Archive for July, 2010

Learning From Mulan

Saturday, July 17th, 2010

You may have seen the lovely Disney movie based on the story of Mulan, the girl who dresses as a boy to take her father’s place in the army. Even better is the original story, which is only 300-odd ancient Chinese characters. It begins like this:

Mulan was weaving. She was having trouble concentrating on her work. The previous night she had learned that her elderly father had been called to military service.

What a great beginning! Instantly you care. You could read every short story The New Yorker has published and not find a beginning as great as that. The essence of how a story should begin is so strong it reminds me of something that happened when I was a grad student. My roommates had cooked something with a lot of ginger. So that’s what ginger tastes like, I thought. I understood for the first time why ginger ale was called ginger ale.

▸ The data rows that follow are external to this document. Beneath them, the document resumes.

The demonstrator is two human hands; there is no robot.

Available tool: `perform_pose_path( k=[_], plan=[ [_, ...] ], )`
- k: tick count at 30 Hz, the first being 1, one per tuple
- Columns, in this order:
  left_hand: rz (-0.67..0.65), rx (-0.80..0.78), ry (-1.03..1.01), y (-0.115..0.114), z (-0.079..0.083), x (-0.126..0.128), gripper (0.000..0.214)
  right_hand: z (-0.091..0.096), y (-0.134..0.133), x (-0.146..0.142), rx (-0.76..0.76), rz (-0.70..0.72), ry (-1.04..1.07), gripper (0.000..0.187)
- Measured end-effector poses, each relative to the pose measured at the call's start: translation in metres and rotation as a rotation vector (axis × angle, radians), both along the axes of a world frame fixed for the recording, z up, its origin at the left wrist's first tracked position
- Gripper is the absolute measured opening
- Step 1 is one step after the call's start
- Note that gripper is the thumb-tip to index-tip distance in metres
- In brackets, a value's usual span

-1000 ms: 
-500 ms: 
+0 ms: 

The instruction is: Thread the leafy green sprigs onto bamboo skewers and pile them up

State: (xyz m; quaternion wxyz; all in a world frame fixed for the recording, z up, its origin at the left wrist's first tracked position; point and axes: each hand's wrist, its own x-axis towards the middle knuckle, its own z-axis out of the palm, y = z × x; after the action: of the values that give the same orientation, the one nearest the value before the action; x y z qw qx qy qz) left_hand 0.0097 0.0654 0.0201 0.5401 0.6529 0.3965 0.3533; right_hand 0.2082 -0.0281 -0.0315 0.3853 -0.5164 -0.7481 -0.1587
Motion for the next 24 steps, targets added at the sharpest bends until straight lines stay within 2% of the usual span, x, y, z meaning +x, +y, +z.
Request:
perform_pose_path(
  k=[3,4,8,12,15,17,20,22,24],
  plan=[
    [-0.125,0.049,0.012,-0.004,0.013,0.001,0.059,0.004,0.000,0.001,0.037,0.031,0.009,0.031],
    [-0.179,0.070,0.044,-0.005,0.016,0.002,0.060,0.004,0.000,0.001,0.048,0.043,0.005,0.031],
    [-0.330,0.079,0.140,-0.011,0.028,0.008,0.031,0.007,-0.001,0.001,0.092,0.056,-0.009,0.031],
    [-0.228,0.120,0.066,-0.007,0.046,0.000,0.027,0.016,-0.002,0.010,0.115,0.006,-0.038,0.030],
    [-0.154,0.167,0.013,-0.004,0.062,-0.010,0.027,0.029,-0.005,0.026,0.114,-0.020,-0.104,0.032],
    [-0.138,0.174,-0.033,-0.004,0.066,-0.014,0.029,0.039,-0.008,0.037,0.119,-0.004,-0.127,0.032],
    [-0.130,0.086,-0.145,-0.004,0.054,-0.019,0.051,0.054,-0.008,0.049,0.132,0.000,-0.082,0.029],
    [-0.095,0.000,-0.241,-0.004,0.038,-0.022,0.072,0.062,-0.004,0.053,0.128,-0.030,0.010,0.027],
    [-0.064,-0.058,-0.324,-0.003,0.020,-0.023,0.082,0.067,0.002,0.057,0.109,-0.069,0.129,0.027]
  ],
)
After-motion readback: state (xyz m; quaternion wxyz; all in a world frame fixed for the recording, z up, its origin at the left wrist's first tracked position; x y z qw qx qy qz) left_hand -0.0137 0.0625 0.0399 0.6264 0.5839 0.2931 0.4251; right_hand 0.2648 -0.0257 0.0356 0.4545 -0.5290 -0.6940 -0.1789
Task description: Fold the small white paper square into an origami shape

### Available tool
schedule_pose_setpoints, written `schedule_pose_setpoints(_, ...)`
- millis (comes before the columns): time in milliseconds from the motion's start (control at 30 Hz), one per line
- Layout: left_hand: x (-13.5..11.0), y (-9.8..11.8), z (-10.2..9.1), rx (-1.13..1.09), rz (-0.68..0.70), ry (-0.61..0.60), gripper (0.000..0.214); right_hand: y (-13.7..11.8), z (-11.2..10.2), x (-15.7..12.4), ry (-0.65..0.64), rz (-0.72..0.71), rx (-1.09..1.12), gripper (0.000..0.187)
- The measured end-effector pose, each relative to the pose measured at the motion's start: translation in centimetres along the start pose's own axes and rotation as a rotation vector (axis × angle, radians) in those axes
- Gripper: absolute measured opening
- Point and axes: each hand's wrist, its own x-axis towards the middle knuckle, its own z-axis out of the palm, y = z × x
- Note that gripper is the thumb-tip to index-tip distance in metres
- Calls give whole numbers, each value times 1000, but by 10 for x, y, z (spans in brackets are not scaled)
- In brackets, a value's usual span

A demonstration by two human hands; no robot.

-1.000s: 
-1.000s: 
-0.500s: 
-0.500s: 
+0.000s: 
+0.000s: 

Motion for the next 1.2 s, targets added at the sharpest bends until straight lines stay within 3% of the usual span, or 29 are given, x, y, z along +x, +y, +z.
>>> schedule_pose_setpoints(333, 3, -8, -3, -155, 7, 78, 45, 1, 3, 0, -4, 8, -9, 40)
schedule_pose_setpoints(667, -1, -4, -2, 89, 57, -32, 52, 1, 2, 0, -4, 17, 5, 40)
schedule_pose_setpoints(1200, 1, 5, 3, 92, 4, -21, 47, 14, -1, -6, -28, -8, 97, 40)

Do Fermented Foods Improve Brain Function?

Friday, July 16th, 2010

I’m sure we need to ingest plenty of bacteria for our digestion and immune systems to work properly. What about the brain? When I started eating lots of fermented foods, I didn’t notice any brain-related changes, such as changes in mood or sleep. Suggesting that fermented foods have little effect on the brain. But a new study in the American Journal of Psychiatry suggests I reexamine the question. The researchers followed 160,000 high-school students in Taiwan for eleven years.

The incidence rate of suicide mortality in participants with current asthma at [the start of the study] was more than twice that of those without asthma (11.0 compared with 4.3 per 100,000 person-years), but there was no significant difference in the incidence of natural deaths.

Linking immune-system dysfunction (asthma) with brain dysfunction (suicide). I believe fermented foods will substantially reduce asthma. This finding makes it more plausible they’d also improve brain function.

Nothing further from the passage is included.